Records from a dataset:
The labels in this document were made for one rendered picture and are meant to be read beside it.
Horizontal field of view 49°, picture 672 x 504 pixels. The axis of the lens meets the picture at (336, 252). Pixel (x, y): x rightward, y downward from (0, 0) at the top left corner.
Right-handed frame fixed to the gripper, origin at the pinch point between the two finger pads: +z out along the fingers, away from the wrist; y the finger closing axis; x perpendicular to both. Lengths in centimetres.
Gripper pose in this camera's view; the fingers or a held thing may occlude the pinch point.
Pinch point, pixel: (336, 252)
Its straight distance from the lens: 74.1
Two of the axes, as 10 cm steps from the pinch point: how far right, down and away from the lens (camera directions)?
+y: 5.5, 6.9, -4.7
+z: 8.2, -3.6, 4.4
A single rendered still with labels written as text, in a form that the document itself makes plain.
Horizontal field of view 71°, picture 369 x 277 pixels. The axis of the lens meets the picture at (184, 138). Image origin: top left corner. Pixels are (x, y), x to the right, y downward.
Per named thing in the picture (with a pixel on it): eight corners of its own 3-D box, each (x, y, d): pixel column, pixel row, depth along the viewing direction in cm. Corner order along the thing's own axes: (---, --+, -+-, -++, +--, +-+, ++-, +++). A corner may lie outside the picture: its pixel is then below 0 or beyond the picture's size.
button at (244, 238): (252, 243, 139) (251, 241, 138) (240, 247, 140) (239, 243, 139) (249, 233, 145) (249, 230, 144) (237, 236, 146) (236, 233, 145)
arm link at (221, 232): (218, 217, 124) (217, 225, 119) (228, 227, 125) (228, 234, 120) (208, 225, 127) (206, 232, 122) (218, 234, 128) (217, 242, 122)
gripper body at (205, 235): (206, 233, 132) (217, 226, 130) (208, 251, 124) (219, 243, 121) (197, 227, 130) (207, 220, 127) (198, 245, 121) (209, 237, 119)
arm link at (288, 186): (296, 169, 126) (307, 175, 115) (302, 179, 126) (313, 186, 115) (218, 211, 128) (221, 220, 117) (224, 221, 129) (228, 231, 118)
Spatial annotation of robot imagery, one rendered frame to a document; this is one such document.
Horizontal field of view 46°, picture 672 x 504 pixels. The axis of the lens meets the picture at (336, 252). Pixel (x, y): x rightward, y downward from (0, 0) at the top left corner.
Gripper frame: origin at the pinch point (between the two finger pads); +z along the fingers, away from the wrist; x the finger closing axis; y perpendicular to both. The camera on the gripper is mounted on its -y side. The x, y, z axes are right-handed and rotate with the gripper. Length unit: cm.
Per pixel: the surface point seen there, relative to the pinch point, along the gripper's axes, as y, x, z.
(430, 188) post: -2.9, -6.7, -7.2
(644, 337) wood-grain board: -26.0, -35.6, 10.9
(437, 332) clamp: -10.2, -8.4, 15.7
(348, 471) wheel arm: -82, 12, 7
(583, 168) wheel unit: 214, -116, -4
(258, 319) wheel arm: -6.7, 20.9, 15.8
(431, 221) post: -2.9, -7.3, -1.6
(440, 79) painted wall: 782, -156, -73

Your objective — Output only the number of lines above holding "this".

Answer space — 3